The number of people applying for jobless benefits in New Jersey last week fell to just over 20,000, a 21% drop compared with the prior week, the state Labor Department said Thursday.
The state's jobless claims have soared to more than 1.5 million, primarily because of the response to the coronavirus outbreak, officials have said.
Last week also marked a sharp drop in how much the state paid out in benefits, falling to $316 million. The drop reflects the July 25 expiration of a federal $600 weekly benefit for all unemployed residents. Typically, the Labor Department said, the state paid out about $500 million weekly.
New Jersey has applied for a federal $300 weekly benefit for those who lost work because of the virus, Democratic Gov. Phil Murphy said. That benefit was announced recently by Republican President Donald Trump in the absence of a deal with Congress to renew jobless benefits.
The state is not opting to chip in an additional $100 a week, as envisioned under the president's proposal. Murphy cited the cost to the state as a factor.
New Jersey has had more than 190,000 positive cases of the virus and over 14,000 deaths. The state has been reopening, with gyms cleared to reopen at 25% on Tuesday.
A look at other developments:
HEALTH EMERGENCY RENEWED
Murphy on Thursday extended an executive order extending a public health emergency for a sixth time.
The first-term governor says the order allows his administration to continue mitigating the spread of the virus.
Under the Emergency Health Powers Act, such an emergency expires after 30 days unless it's renewed.

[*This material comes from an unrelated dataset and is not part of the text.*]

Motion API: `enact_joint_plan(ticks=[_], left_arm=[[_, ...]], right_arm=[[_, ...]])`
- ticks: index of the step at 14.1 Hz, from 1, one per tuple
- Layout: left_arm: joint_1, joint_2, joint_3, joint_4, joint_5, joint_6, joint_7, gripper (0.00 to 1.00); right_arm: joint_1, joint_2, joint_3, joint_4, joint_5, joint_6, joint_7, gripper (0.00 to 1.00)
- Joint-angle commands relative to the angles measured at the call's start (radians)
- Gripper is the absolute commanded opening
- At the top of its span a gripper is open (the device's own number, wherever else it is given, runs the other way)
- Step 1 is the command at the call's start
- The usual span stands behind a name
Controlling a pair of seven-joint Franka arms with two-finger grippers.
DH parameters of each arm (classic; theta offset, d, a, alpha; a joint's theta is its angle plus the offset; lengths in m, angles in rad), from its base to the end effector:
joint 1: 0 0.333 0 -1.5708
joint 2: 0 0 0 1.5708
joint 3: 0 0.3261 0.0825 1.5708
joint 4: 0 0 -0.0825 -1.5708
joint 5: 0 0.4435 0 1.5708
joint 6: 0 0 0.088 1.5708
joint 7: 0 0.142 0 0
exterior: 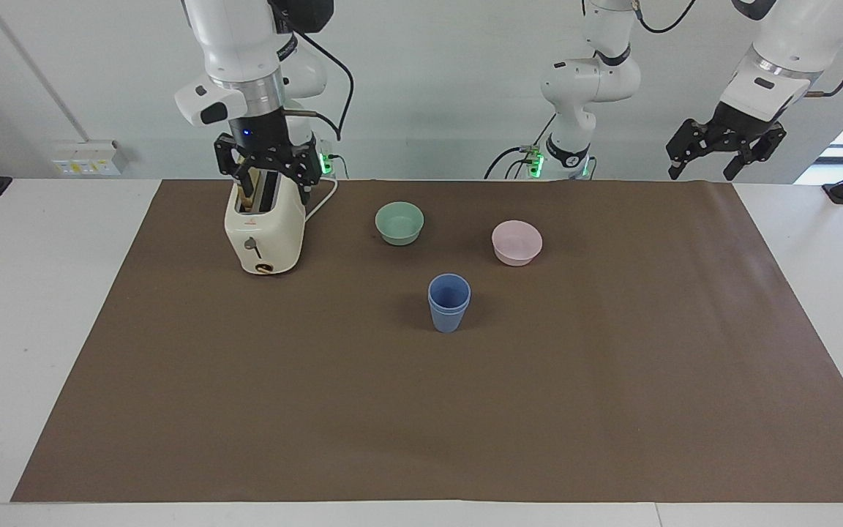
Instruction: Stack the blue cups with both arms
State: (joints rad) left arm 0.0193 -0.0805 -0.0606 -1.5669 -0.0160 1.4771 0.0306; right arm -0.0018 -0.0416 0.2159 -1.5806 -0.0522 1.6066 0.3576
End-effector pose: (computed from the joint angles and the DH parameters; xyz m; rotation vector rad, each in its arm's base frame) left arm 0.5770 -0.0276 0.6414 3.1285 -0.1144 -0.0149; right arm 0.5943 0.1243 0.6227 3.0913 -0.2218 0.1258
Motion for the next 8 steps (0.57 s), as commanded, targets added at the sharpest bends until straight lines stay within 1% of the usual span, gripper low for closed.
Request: enact_joint_plan(ticks=[1,3,4,8], left_arm=[[0.010,-0.022,-0.002,-0.016,-0.004,-0.006,0.015,1.00],[0.010,-0.022,-0.002,-0.018,-0.004,-0.006,0.015,1.00],[0.010,-0.022,-0.002,-0.016,-0.004,-0.006,0.015,1.00],[0.010,-0.022,-0.002,-0.016,-0.004,-0.006,0.015,1.00]], right_arm=[[-0.055,0.011,0.011,0.039,0.009,-0.059,-0.093,1.00],[-0.081,0.019,0.011,0.059,0.011,-0.100,-0.165,1.00],[-0.083,0.019,0.010,0.060,0.009,-0.102,-0.196,1.00],[-0.080,0.019,0.003,0.060,0.011,-0.105,-0.203,1.00]])
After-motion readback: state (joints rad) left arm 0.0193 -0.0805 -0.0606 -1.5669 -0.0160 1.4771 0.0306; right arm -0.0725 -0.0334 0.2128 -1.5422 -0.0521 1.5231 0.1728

The order was previously extended April 7, May 6, June 4, July 2 and Aug. 1.
BY THE NUMBERS
New Jersey reported fewer than 400 new positive cases overnight for a total of roughly 191,000 cases, Murphy said in a tweet.
There were seven new fatalities reported overnight, he added. The death toll stands at 14,141.
For most people, the virus causes mild or moderate symptoms. Older adults and people with existing health problems are at higher risk of more severe illness or death.